Correlation between nm23 Protein and Several Cell Adhesion Molecules in Human Gastric Carcinoma

Abstract

The correlation between nm23 protein (nm23) expression and the expression of several cell adhesion molecules was studied immunohistochemically in 110 resected gastric carcinomas. Formalin‐fixed and paraffin‐embedded samples were serially sectioned and stained with antibodies against nm23, integrin β₁ subfamily members (α₂β₁, α₃β₁ and α₄β₁), LFA‐1, ICAM‐1, sialyl Lewis^x (sLe^x) and CD44h, ‐V3, and ‐V6. Primary carcinomas presenting with either lymph node involvement or liver metastasis expressed significantly reduced levels of nm23 compared to tumors without metastasis. The percent of tumors expressing each adhesion molecule was as follows: α₂β₁, 27.3%; α₃β₁, 20.0%; α₄β₁, 14.5%; LFA‐1, 14.5%; ICAM‐1, 12.7%; sLe^x, 67.3%; CD44h, 55.5%; CD44V3, 20.0%; and CD44V6, 4.5%. Expression of α₂β₁ integrin and high levels of sLe^x were significantly correlated with lymph node metastasis, and expression of α₃β₁ integrin and high levels of sLe^x were correlated with liver metastasis.

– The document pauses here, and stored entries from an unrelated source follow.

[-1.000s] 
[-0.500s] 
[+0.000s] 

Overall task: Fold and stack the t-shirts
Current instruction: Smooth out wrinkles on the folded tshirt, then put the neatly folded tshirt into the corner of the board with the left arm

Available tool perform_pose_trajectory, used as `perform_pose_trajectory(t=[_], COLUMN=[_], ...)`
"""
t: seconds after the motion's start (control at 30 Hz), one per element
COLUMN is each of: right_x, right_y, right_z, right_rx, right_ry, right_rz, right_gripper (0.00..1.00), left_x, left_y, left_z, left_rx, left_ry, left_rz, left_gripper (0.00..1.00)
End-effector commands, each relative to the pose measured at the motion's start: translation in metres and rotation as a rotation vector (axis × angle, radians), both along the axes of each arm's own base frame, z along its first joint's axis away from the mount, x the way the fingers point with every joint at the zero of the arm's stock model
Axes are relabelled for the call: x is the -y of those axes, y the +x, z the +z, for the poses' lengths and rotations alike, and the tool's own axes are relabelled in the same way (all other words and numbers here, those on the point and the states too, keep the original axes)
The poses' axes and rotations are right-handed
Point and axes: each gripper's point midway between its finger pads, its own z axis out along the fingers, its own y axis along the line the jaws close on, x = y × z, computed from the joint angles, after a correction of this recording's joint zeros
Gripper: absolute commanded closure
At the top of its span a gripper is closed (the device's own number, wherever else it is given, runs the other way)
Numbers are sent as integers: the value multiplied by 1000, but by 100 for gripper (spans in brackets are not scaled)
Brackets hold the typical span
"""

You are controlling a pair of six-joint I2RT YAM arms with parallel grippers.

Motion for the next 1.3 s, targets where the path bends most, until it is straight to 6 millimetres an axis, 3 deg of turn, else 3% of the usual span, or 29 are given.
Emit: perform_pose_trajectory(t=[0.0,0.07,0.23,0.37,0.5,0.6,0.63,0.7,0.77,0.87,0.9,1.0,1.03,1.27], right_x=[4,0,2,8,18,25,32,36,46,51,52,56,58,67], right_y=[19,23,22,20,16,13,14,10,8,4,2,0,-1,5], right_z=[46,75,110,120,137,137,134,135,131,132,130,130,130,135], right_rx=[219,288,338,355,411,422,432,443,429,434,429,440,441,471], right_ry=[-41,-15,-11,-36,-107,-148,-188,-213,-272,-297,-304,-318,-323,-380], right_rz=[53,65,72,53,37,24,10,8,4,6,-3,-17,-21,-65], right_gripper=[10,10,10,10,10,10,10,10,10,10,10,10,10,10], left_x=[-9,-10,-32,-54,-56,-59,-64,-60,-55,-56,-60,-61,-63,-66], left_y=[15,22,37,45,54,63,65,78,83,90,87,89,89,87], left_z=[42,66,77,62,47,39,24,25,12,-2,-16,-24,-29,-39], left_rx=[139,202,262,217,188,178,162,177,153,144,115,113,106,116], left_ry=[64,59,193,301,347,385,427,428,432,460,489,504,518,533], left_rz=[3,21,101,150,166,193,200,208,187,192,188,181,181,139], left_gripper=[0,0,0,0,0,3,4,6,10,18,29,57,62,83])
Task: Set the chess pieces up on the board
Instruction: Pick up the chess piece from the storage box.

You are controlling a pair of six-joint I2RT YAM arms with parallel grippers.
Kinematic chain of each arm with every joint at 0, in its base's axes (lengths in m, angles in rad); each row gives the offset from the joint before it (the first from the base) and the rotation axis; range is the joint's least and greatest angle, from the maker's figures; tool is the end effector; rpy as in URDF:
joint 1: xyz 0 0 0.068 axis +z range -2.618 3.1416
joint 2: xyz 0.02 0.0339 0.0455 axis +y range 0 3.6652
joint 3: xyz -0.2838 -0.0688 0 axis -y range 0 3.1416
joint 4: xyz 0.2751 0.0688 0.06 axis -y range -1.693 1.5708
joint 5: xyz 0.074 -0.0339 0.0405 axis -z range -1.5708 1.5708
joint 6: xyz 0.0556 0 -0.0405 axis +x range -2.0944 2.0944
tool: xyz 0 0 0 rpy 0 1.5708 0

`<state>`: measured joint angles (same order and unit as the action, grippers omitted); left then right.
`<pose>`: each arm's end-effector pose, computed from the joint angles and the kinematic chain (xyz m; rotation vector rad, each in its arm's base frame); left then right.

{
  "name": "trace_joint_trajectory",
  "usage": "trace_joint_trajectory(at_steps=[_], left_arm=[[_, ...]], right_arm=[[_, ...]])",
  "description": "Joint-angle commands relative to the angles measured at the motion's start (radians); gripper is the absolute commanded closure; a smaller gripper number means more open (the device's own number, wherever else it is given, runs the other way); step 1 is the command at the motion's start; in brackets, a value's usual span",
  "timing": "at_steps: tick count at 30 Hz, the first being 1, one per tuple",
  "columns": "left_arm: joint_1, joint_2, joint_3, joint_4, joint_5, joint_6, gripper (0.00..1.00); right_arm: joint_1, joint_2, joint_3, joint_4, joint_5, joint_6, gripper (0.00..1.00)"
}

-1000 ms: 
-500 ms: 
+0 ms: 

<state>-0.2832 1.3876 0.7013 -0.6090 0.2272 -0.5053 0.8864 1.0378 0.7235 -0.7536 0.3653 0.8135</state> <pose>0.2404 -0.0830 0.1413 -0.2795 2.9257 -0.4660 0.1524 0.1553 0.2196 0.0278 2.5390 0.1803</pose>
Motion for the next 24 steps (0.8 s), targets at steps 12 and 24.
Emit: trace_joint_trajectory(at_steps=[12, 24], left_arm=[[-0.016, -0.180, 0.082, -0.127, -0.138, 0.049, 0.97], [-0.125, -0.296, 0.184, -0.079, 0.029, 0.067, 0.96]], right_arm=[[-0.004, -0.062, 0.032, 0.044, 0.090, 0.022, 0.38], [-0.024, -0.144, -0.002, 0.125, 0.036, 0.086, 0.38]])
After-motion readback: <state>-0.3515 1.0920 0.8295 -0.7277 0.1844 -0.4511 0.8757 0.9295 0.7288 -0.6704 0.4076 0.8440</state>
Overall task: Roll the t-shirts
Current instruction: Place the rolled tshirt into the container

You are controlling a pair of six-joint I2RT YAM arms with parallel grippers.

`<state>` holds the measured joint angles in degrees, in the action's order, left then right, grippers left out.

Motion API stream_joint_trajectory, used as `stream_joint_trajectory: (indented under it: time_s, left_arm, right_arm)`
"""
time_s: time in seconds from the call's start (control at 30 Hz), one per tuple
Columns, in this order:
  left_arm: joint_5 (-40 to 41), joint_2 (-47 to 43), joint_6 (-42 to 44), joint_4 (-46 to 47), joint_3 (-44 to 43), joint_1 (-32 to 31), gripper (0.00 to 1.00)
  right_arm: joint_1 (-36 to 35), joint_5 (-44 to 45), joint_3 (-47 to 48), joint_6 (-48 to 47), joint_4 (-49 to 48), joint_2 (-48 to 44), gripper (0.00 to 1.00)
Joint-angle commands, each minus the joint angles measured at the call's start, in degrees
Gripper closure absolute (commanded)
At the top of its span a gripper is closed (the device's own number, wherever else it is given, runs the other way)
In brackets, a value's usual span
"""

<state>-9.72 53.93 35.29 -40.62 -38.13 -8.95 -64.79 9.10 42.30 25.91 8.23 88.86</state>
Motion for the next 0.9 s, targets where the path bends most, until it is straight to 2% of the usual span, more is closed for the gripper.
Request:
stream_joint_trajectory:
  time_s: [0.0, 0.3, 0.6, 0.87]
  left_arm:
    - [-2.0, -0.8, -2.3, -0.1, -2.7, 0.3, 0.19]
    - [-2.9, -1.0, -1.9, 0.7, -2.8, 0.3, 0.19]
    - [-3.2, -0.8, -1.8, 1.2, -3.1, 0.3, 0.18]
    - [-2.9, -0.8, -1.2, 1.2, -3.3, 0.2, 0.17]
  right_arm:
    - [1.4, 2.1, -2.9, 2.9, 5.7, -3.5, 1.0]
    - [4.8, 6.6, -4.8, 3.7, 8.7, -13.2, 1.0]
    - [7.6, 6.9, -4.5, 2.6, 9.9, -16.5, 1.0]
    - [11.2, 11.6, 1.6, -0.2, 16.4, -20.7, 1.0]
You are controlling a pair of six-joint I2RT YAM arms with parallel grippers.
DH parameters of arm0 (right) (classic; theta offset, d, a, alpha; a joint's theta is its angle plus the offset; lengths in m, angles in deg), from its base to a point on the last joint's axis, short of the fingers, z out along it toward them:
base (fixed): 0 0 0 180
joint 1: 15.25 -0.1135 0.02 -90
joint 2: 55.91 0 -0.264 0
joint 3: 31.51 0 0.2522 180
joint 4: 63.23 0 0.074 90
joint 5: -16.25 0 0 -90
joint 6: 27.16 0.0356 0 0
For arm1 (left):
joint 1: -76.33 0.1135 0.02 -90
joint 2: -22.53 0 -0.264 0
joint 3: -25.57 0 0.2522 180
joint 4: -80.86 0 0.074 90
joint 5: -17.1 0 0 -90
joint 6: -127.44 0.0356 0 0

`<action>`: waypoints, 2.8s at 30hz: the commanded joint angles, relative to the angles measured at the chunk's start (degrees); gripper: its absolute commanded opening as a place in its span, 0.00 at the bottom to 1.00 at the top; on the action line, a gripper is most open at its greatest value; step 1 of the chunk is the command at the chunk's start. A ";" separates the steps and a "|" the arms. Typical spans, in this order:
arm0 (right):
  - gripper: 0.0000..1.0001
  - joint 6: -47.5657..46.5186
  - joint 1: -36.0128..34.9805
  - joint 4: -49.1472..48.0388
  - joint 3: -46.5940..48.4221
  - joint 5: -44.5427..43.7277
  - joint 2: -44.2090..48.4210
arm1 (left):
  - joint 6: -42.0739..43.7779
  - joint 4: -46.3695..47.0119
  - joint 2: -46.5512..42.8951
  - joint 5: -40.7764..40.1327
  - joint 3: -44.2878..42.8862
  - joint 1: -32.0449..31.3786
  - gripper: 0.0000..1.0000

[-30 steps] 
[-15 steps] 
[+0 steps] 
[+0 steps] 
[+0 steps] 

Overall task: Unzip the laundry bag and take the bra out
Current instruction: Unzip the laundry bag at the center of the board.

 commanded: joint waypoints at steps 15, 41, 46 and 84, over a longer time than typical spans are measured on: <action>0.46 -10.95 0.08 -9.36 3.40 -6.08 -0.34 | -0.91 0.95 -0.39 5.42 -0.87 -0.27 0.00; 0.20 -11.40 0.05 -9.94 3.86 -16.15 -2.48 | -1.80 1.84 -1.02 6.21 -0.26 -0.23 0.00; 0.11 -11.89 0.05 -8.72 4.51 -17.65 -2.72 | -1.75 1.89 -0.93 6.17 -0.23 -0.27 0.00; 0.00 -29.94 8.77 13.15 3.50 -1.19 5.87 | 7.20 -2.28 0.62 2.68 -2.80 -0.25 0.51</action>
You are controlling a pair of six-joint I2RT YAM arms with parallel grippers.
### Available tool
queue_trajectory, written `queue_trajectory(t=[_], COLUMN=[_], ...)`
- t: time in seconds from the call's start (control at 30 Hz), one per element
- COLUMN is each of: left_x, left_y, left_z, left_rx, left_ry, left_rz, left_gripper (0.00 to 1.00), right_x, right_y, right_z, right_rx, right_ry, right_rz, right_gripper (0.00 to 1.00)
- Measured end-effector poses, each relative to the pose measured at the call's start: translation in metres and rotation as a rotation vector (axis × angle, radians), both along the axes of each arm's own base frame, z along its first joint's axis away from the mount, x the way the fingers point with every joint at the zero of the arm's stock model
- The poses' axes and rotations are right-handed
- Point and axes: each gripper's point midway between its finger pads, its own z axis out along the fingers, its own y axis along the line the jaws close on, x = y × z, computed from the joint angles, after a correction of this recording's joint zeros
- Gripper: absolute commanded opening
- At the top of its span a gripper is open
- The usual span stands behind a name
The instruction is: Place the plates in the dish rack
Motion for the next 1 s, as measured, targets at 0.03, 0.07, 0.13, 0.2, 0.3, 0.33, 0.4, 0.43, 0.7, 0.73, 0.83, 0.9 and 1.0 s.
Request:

Expression of ICAM‐1 was inversely correlated with liver metastasis. Comparing the expression of each cell adhesion molecule with nm23 immunoreactivity, expression of sLe^x was significantly associated with nm23 expression. Of tumors expressing high levels of sLe^x, 75% showed reduced nm23 expression, compared to 52% of tumors with weak or no sLe^x expression (P < 0.05). A similar tendency was also observed in the metastasized secondary tumors. These results suggest that reduced nm23 expression may promote the metastatic properties of cancer cells in concert with increased sLe^x expression.